* [Work instruction] Search the data for "floor" and copy every matching line.

Collected data:

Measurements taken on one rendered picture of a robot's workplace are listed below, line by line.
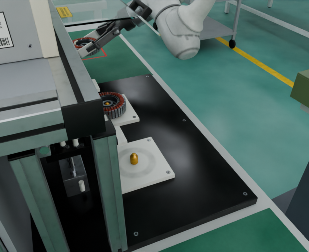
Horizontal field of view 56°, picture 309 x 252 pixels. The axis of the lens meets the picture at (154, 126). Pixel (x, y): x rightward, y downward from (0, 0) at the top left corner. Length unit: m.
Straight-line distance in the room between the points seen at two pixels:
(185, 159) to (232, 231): 0.21
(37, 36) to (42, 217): 0.25
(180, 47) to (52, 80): 0.62
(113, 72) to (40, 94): 0.85
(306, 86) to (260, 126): 1.20
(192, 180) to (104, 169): 0.33
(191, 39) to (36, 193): 0.68
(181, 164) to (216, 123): 1.48
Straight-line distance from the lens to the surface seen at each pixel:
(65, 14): 0.82
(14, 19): 0.43
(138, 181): 0.68
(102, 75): 1.18
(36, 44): 0.44
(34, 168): 0.39
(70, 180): 0.65
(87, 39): 1.18
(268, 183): 1.84
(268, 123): 2.30
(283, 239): 0.68
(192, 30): 0.95
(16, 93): 0.37
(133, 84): 1.06
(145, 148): 0.76
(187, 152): 0.77
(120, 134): 0.65
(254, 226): 0.68
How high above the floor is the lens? 1.29
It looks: 38 degrees down
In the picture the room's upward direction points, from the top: straight up
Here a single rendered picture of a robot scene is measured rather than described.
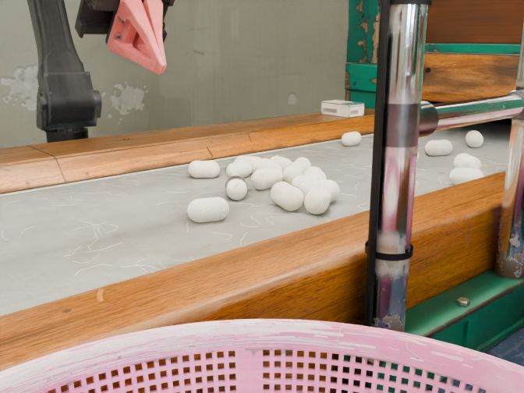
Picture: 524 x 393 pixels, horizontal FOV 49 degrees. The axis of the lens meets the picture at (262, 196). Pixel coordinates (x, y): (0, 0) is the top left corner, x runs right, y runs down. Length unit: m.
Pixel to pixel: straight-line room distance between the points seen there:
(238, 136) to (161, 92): 2.11
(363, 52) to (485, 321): 0.70
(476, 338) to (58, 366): 0.28
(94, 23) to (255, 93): 1.70
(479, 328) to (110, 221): 0.29
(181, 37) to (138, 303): 2.44
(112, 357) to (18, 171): 0.39
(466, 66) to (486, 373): 0.68
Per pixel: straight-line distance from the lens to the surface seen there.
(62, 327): 0.26
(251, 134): 0.75
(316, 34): 2.11
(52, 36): 0.93
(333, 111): 0.91
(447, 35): 0.96
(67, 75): 0.90
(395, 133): 0.30
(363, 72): 1.04
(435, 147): 0.73
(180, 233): 0.44
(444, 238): 0.40
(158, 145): 0.67
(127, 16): 0.63
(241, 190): 0.51
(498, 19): 0.92
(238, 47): 2.39
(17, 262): 0.41
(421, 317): 0.38
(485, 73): 0.86
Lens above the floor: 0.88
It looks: 16 degrees down
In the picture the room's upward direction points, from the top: straight up
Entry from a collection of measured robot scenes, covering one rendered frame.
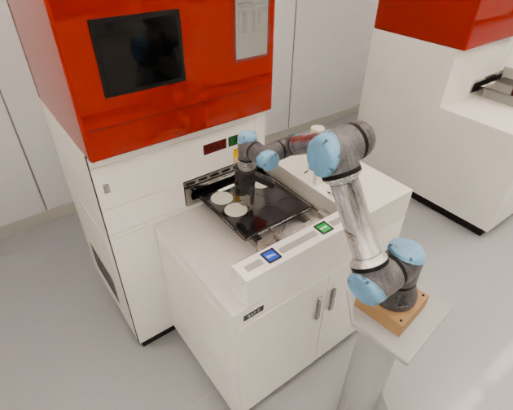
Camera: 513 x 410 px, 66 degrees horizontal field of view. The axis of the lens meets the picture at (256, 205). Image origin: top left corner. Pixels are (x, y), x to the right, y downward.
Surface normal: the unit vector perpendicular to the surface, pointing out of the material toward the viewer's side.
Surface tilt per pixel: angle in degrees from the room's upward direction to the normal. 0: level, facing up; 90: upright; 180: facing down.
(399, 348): 0
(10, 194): 90
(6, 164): 90
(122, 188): 90
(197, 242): 0
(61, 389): 0
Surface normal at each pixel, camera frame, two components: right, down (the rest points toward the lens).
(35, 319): 0.01, -0.80
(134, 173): 0.60, 0.49
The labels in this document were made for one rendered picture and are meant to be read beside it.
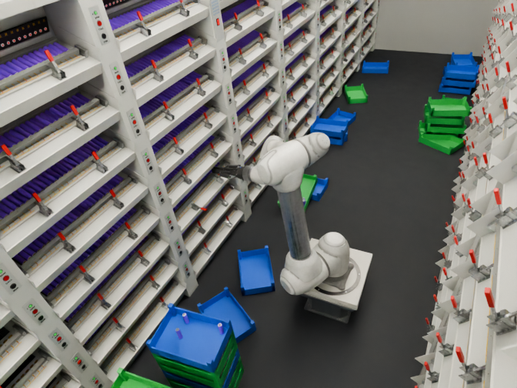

* [Exercise solution]
How high above the floor is the lens? 1.29
Lens above the floor: 0.88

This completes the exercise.